*** SUPPLIED DATA ***
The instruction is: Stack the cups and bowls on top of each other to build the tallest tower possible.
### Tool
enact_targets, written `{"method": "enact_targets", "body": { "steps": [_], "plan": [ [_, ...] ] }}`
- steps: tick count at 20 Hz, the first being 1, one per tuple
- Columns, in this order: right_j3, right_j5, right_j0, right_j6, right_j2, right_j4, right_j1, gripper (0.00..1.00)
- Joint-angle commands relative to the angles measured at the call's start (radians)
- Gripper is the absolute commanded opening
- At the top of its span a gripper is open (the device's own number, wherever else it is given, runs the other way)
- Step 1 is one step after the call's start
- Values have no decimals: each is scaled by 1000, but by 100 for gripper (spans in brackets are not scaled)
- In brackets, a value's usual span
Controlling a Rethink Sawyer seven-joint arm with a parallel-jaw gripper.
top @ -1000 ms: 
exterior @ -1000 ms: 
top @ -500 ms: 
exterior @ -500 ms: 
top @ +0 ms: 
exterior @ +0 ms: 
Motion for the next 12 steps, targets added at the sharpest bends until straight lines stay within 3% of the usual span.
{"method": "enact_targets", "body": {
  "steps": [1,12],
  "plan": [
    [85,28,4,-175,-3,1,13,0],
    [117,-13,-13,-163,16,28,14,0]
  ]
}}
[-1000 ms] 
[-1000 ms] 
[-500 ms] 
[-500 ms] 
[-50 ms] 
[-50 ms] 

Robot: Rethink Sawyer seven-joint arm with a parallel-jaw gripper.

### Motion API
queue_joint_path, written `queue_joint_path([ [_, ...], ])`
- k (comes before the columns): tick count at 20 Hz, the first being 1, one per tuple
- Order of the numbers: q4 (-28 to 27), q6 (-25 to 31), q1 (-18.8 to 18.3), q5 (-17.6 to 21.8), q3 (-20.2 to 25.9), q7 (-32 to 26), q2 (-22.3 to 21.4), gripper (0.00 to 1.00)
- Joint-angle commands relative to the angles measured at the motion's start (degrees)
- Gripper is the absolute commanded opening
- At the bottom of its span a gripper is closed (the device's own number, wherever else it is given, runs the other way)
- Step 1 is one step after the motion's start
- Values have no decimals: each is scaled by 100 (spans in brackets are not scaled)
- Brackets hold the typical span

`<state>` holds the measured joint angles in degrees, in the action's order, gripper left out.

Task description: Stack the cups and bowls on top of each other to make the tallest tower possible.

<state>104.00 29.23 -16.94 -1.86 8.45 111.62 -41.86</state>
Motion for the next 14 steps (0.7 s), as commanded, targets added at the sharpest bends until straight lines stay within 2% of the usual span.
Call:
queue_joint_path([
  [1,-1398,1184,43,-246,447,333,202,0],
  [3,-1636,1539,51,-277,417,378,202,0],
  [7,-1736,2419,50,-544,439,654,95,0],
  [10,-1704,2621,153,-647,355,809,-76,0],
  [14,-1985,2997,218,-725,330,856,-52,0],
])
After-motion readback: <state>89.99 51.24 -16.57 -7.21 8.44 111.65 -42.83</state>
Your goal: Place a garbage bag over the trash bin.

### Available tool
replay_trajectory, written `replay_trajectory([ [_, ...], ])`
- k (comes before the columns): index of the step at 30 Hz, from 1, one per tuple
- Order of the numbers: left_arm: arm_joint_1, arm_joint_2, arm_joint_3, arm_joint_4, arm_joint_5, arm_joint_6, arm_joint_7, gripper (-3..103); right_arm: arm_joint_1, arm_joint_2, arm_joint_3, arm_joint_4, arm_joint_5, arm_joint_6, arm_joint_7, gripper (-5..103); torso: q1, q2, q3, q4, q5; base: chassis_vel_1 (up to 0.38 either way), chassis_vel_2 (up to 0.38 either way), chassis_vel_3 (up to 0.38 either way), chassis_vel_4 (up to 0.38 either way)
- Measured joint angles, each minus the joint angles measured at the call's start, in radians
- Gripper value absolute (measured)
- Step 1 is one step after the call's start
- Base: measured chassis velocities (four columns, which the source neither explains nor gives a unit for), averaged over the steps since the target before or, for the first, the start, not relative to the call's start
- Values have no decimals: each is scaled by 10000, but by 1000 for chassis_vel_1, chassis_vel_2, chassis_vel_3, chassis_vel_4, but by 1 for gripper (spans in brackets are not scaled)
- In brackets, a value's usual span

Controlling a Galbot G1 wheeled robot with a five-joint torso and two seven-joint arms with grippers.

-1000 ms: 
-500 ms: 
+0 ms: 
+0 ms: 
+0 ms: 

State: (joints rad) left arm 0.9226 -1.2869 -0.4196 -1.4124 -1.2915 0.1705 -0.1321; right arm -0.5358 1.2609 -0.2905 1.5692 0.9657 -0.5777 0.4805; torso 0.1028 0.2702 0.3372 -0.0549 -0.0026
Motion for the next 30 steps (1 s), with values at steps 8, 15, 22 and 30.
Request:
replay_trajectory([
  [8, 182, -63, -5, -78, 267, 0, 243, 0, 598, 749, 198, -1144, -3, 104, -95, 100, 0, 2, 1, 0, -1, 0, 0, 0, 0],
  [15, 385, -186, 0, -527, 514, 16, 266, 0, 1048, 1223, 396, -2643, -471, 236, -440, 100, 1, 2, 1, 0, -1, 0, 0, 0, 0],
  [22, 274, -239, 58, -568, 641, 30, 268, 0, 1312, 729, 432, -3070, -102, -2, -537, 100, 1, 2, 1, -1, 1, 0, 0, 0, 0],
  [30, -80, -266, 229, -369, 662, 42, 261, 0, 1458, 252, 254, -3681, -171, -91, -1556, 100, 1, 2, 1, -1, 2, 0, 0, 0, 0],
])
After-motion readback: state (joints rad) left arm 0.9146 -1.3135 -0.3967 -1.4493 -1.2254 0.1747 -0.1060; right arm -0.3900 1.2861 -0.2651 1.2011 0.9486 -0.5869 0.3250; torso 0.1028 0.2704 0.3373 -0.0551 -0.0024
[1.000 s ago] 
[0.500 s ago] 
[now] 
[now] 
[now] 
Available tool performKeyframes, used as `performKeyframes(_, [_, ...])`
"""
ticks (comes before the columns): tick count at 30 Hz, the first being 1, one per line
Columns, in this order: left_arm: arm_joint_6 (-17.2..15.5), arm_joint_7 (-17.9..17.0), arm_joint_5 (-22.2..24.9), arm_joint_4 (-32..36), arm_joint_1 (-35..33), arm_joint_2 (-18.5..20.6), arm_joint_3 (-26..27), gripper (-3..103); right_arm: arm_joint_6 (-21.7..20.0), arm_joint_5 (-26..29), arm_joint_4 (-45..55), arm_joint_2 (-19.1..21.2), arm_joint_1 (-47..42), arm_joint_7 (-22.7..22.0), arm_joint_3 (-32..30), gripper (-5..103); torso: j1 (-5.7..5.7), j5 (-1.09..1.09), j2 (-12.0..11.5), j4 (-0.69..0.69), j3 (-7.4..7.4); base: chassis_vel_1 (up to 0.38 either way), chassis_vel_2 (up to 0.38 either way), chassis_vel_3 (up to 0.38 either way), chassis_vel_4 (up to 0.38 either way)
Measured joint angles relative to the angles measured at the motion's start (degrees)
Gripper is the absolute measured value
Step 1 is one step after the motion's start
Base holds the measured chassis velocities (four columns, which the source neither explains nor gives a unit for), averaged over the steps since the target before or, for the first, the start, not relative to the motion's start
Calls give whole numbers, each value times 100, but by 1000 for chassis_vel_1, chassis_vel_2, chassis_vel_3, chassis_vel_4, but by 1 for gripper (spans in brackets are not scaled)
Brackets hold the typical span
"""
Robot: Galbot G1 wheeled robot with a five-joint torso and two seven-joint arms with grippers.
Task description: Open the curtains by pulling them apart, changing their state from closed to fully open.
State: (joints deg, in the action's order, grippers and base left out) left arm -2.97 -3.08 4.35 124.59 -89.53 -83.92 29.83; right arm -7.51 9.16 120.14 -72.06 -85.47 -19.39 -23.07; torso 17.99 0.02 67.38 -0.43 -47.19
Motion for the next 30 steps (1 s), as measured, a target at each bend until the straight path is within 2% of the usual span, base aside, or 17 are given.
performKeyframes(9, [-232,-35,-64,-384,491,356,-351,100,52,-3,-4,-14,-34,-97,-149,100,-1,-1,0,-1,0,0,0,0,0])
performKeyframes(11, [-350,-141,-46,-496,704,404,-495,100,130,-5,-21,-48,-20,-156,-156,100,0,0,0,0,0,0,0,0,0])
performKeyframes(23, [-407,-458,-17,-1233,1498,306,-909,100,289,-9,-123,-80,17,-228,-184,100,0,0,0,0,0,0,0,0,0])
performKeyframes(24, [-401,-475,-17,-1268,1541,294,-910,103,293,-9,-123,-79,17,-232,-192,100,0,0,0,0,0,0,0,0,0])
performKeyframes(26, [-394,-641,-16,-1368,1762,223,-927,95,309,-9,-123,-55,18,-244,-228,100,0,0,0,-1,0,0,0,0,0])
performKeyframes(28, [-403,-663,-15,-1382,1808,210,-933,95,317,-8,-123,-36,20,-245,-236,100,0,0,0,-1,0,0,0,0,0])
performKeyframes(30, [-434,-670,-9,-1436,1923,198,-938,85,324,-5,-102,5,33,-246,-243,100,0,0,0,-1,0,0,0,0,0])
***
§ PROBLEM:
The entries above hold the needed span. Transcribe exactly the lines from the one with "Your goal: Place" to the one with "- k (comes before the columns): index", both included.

§ SOLUTION TO THIS PROBLEM:
Your goal: Place a garbage bag over the trash bin.

### Available tool
replay_trajectory, written `replay_trajectory([ [_, ...], ])`
- k (comes before the columns): index of the step at 30 Hz, from 1, one per tuple

With the answer given, the exercise is complete.